You get the first class I took from Professor Duda, a course that studied the history of mankind’s view of the universe from Mesopotamian myth to the modern Big Bang. I also took the always-challenging quantum mechanics course from him that semester. Little did I know that these two courses, and the man who taught them, would be the foundation for my remaining three years at Creighton University as the next semester Gintaras would become my mentor and research adviser.

Upon graduating three years later, I decided to enter physics graduate school and study cosmology, inspired by Dr. Duda’s approach that, “One of the coolest things about being a cosmologist is that the universe itself is your laboratory.”

When I think about what makes the difference between an average professor, and an exceptional one, I think that the professor must challenge his students, he must be flexible, and he must go the proverbial "extra mile" to help his students succeed.
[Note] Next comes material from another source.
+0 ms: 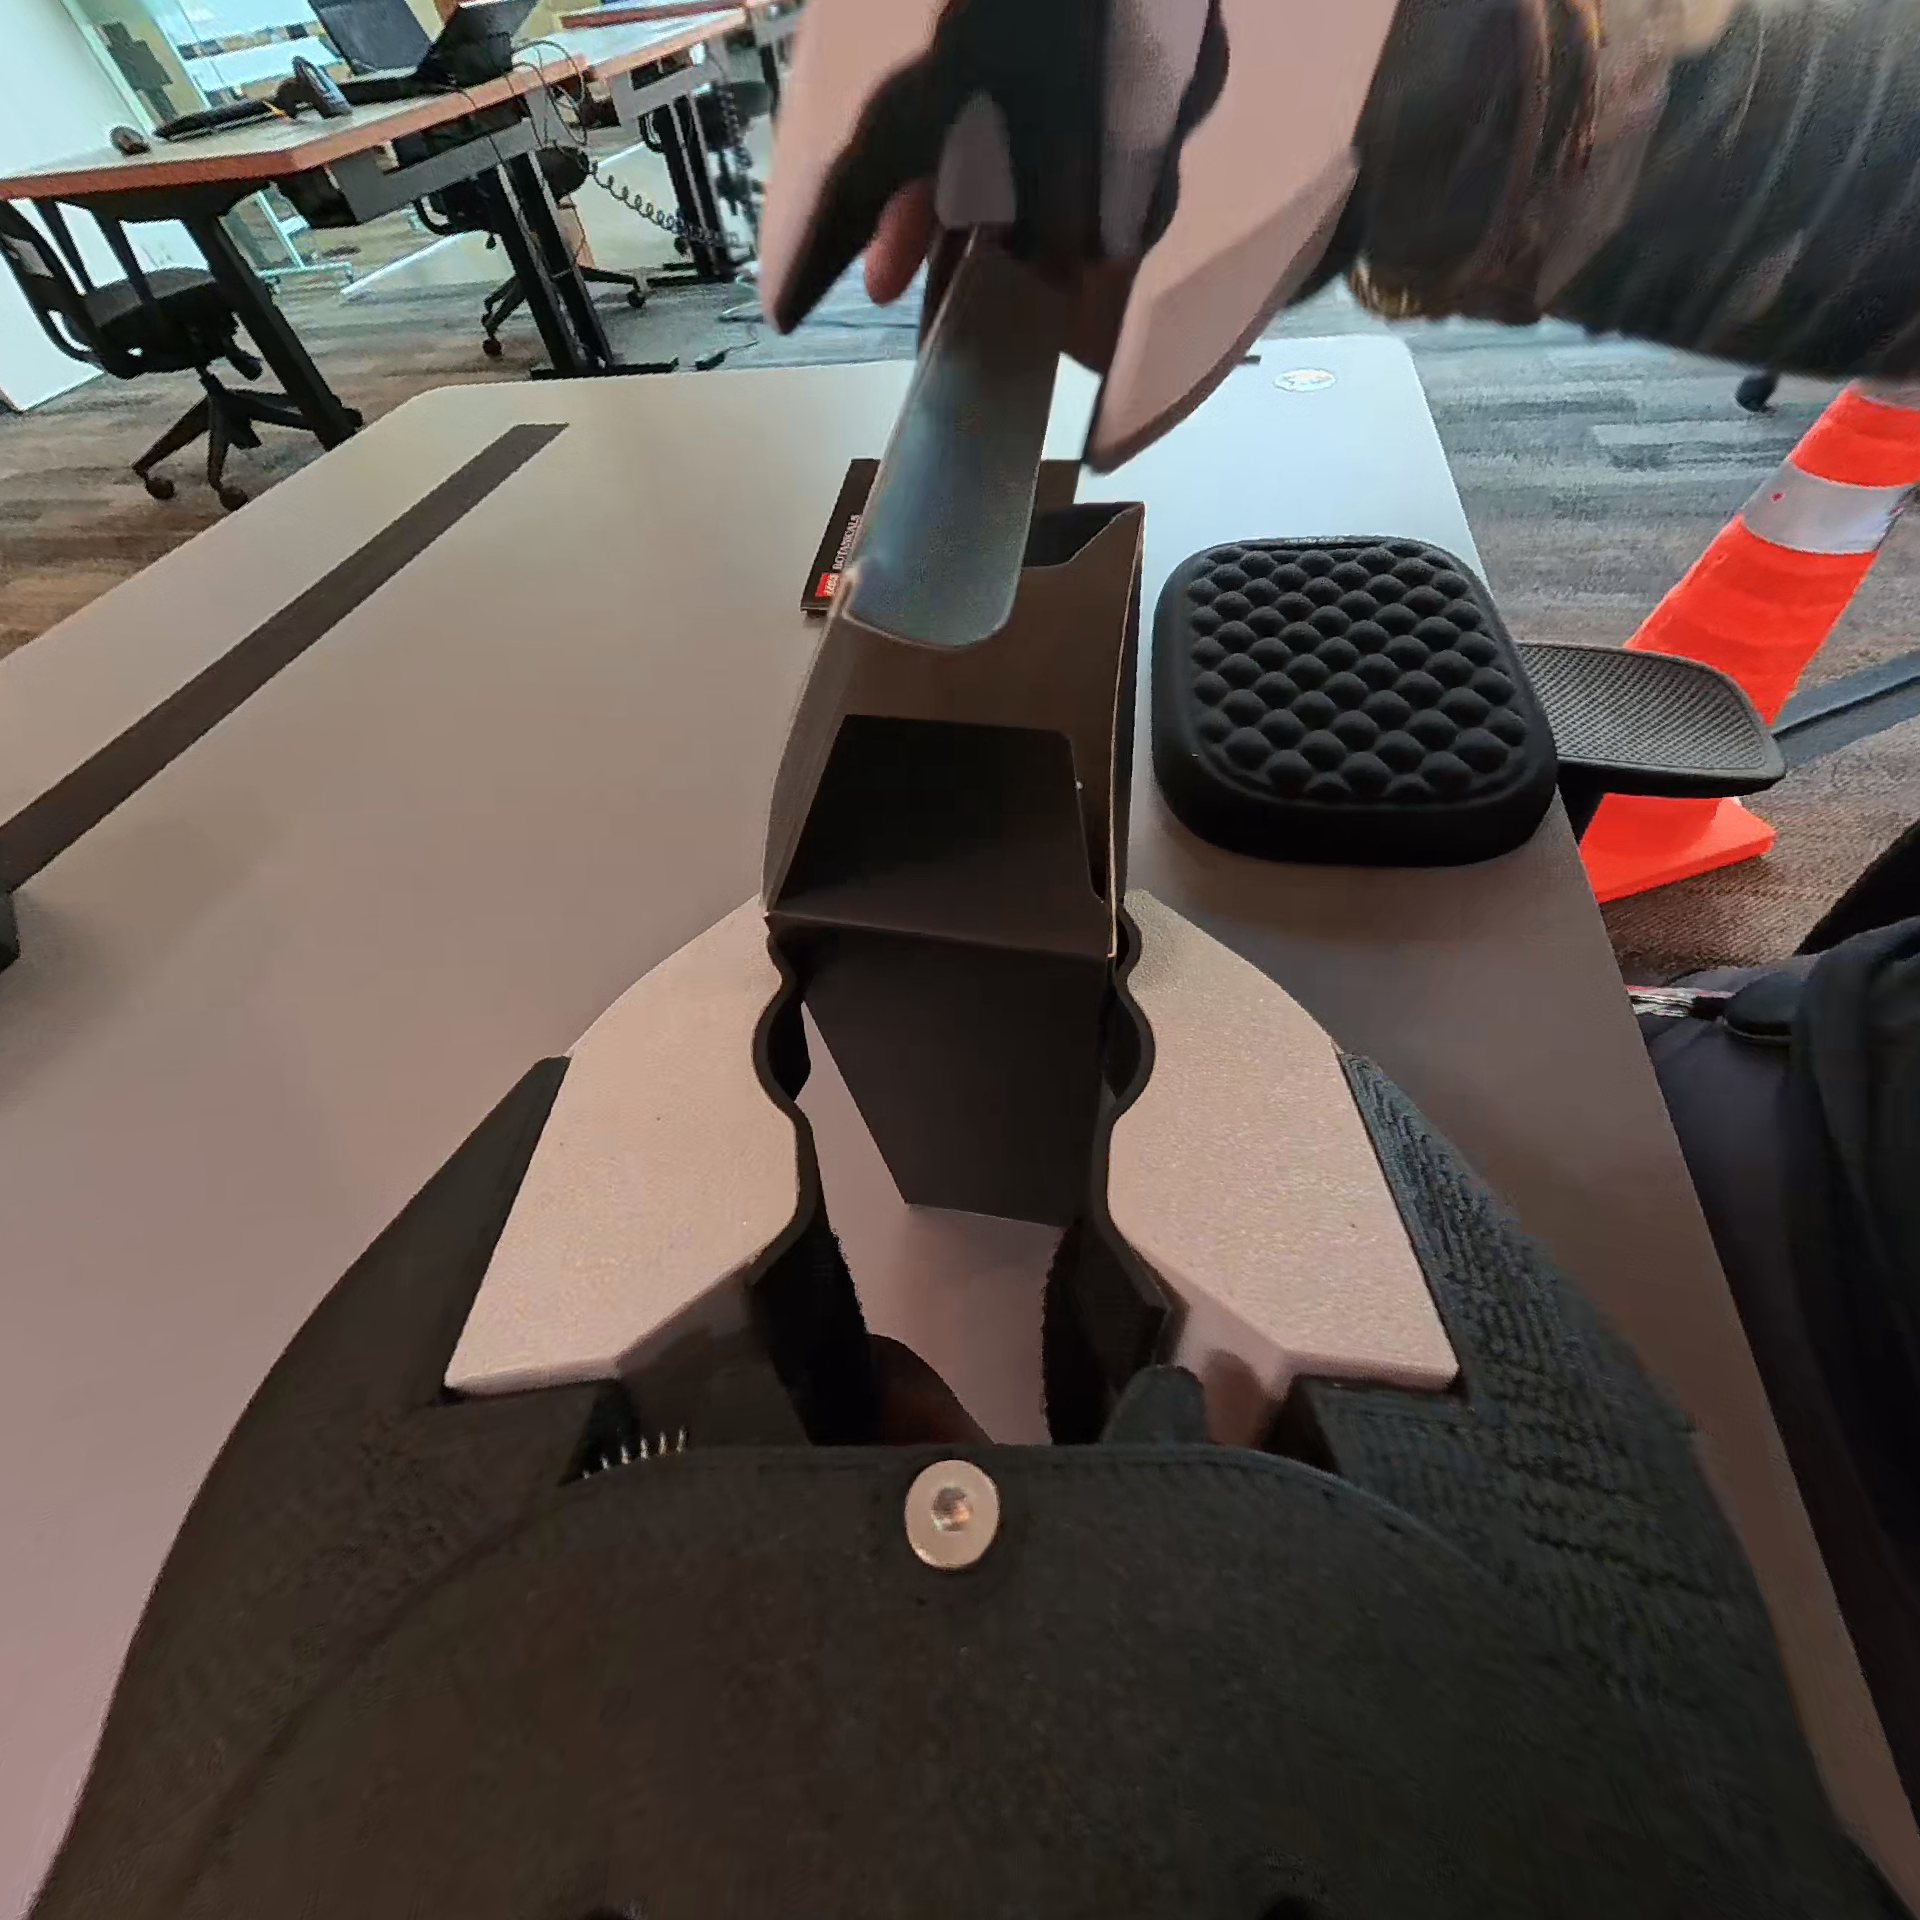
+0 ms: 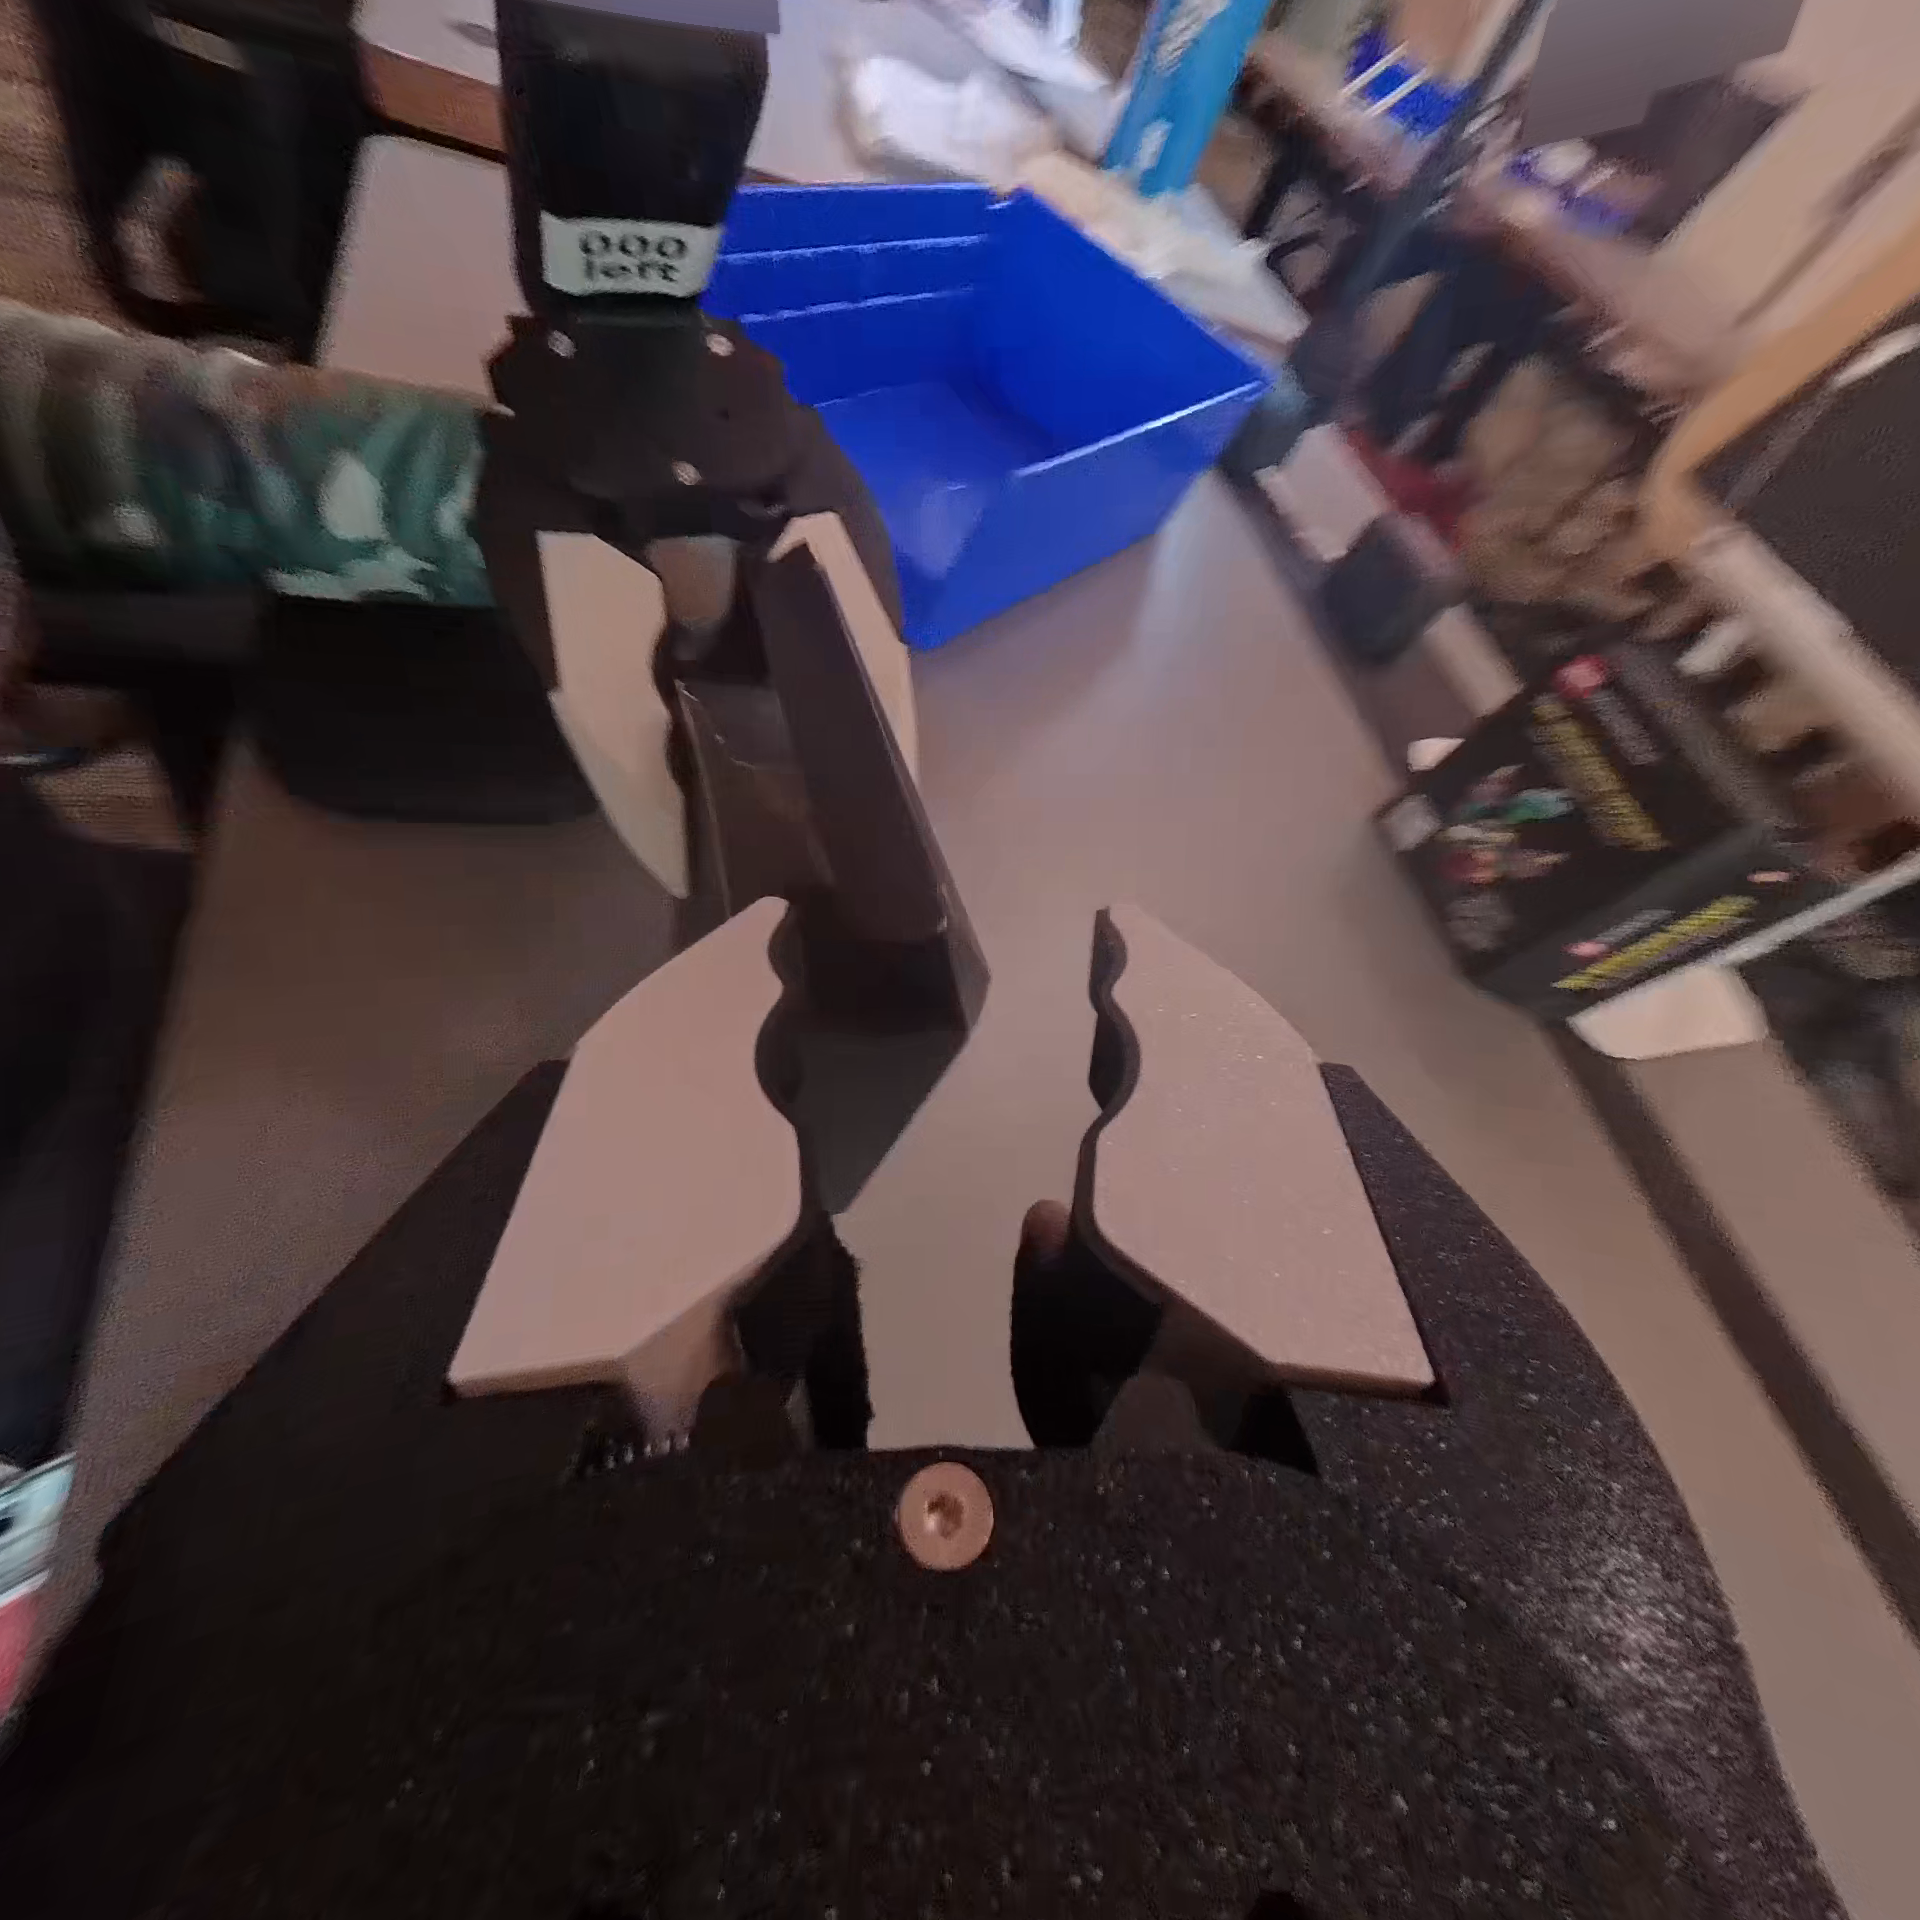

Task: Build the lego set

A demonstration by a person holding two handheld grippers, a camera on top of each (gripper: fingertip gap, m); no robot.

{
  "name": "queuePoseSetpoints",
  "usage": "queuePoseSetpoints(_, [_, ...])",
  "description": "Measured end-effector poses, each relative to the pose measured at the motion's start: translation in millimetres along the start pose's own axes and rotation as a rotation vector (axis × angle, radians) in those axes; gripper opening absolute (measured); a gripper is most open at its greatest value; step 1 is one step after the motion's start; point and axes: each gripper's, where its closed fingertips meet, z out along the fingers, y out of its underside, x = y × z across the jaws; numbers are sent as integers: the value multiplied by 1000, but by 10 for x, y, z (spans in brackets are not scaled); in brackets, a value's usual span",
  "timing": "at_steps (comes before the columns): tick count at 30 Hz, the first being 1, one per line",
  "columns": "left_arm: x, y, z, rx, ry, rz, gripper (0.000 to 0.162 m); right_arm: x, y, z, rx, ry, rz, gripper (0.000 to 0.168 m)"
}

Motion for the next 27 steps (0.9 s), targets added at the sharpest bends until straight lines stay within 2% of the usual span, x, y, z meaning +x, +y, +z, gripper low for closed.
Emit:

Gintaras embodies all of these.

Dr. Duda did challenge us. Many Creighton physics students saw his quantum mechanics class as one of the most challenging in the major. However, I can say from experience that he pushed us to be our best, and I was more prepared in that subject for graduate school than any other. The flexibility of Professor Duda as a teacher is highlighted, I think, by the Evolution of Cosmology class I’ve already described where he was able to reach students of all types in subject matters that were not always his or her specialty.

Finally, Dr. Duda goes the “extra mile” by always pushing to find new ways to reach out and help his students learn. This is evident by his ventures into physics education research where he has used media, such as course blogs and problem-based learning, to reach out to help those students who need more than a traditional lecture.

It is now my pleasure to congratulate and introduce the man who has been my instructor and mentor, who continues to be a friend, and who is now the 2013 Master’s Universities and Colleges Professor of the Year—Dr. Gintaras Duda.